话虽这么说,如果指向 __m128 类型的指针是自动变量,它们很可能会指向堆栈上分配的地址。因此,无论哪种方式,您很可能会使用堆栈空间,要么存储指向的变量,要么在处理大于 64 位的值和其他聚合类型(如类、联合、 x86_64
至于 GCC,由于您所引用的实际上是依赖于平台的 ABI 实现(在本例中为 x86_64 Windows),因此您在其他平台上看到的内容会有所不同,尽管对于大多数 在操作系统中,它们将使用一系列寄存器来传递函数调用的前几个参数。因此,GCC 实际上将在 x86_64 Windows 上使用与 Visual Studio 相同的规则,但在其他平台上,它将根据这些平台的 x86_64 ABI 创建不同的程序集。

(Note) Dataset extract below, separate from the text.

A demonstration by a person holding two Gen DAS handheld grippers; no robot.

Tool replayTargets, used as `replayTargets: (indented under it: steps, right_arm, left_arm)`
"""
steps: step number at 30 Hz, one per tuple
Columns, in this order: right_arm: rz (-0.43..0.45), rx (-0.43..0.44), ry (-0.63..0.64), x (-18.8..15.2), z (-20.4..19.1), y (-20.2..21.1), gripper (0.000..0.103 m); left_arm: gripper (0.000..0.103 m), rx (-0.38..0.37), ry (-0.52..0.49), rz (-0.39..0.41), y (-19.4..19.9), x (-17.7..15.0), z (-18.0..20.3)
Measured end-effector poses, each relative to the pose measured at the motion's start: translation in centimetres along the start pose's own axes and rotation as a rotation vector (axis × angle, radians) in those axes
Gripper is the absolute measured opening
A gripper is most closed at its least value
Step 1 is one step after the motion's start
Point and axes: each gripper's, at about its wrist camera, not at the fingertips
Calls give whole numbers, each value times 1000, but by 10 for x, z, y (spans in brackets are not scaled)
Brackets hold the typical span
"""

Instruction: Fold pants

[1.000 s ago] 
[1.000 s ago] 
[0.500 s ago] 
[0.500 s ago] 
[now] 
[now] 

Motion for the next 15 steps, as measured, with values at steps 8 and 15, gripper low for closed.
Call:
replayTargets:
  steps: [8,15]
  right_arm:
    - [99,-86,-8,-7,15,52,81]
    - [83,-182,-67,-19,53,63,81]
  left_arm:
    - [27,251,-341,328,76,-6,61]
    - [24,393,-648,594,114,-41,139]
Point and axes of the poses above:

The parameter passing description you linked to is actually a x86_64 Windows ABI (application binary interface) description demonstrating how values will be passed to a function at the assembly level (i.e., how the compiler will translate a C-function call to assembly). That being said, the first four arguments will be passed as pointers to the
__m128
types using registers on a x86_64 platform. Since the x86_64 platform has more registers to work with compared to it's 32-bit couterpart, this type of parameter passing is done in order to speed up functions calls since accessing arguments stored in registers will be faster than accessing argument values stored in memory on the stack like you would normally see with cdecl-style function calls on a 32-bit x86 platform. If you go beyond 4 arguments, then the rest of the pointers to the__m128
type are stored on the stack. So there are no "good function" or "bad functions" simply based on the the number of arguments. In your example, both of your functions are good, it's just with the second example the rest of the arguments must use stack-space, as the number of available registers that can be used to pass values have been used up.That being said, the pointers to the
__m128
types will most likely be pointing to addresses allocated on the stack if they are automatic variables. So either way, you'll most likely be using stack space, either to store the variables being pointed to, or to pass extra arguments to functions when working with larger-than-64-bit values and other aggregate types like classes, unions, arrays, etc.As for GCC, since what you've referenced is actually a platform-dependent ABI implementation (in this case x86_64 Windows), what you'll see on other platforms will differ somewhat, although again, for most x86_64 OS's, they will use a series of registers to pass the first couple arguments of a function call. So GCC will actually use the same rules as Visual Studio on x86_64 Windows, but on other platforms it will create different assembly based on the x86_64 ABI's for those platforms.